# WHAT THIS TASK INVOLVES:
With the pictures left out, copy the listing below exactly.

-- DATASET SECTION follows --

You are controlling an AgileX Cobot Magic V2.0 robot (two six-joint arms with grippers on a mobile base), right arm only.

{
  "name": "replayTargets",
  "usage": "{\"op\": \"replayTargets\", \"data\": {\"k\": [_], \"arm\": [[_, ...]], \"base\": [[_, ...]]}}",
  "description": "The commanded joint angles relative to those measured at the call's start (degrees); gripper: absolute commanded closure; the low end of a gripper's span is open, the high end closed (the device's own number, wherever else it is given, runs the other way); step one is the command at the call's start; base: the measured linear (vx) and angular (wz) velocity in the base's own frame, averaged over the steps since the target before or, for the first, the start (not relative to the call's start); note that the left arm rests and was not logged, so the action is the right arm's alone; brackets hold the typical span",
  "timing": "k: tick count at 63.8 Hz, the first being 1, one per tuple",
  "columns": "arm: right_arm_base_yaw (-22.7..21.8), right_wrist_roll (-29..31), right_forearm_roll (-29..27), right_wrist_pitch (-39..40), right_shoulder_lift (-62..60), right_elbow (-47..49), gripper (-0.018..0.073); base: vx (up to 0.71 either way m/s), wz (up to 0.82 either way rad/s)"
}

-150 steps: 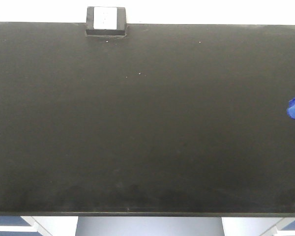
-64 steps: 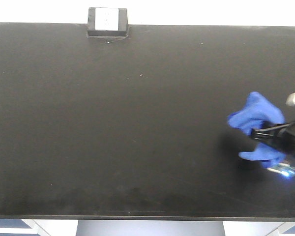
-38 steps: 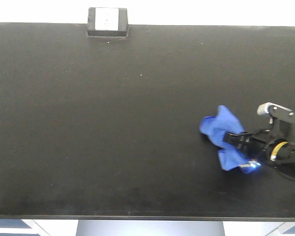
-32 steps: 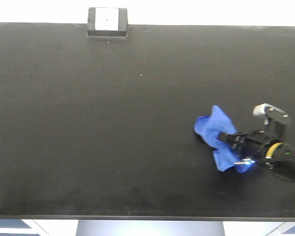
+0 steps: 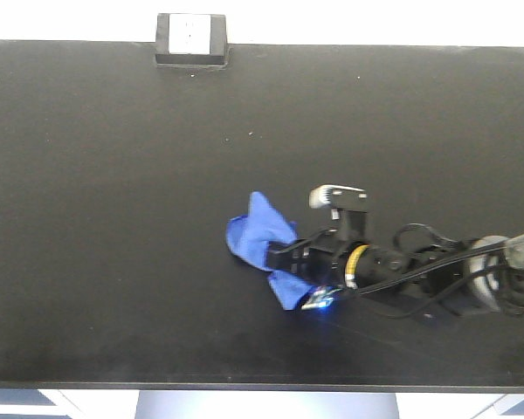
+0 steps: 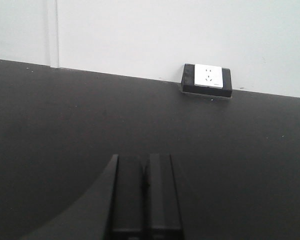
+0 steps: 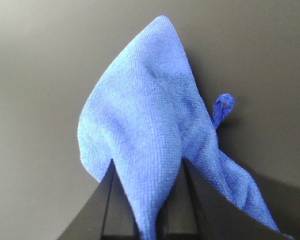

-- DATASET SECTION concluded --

# WRITTEN ANSWER:
You are controlling an AgileX Cobot Magic V2.0 robot (two six-joint arms with grippers on a mobile base), right arm only.

{
  "name": "replayTargets",
  "usage": "{\"op\": \"replayTargets\", \"data\": {\"k\": [_], \"arm\": [[_, ...]], \"base\": [[_, ...]]}}",
  "description": "The commanded joint angles relative to those measured at the call's start (degrees); gripper: absolute commanded closure; the low end of a gripper's span is open, the high end closed (the device's own number, wherever else it is given, runs the other way); step one is the command at the call's start; base: the measured linear (vx) and angular (wz) velocity in the base's own frame, averaged over the steps since the target before or, for the first, the start (not relative to the call's start); note that the left arm rests and was not logged, so the action is the right arm's alone; brackets hold the typical span",
  "timing": "k: tick count at 63.8 Hz, the first being 1, one per tuple",
  "columns": "arm: right_arm_base_yaw (-22.7..21.8), right_wrist_roll (-29..31), right_forearm_roll (-29..27), right_wrist_pitch (-39..40), right_shoulder_lift (-62..60), right_elbow (-47..49), gripper (-0.018..0.073); base: vx (up to 0.71 either way m/s), wz (up to 0.82 either way rad/s)"
}

-150 steps: 
-64 steps: 
-38 steps: 
-32 steps: 
+0 steps: 
+0 steps: 
+0 steps: 

The answer has been supplied in full.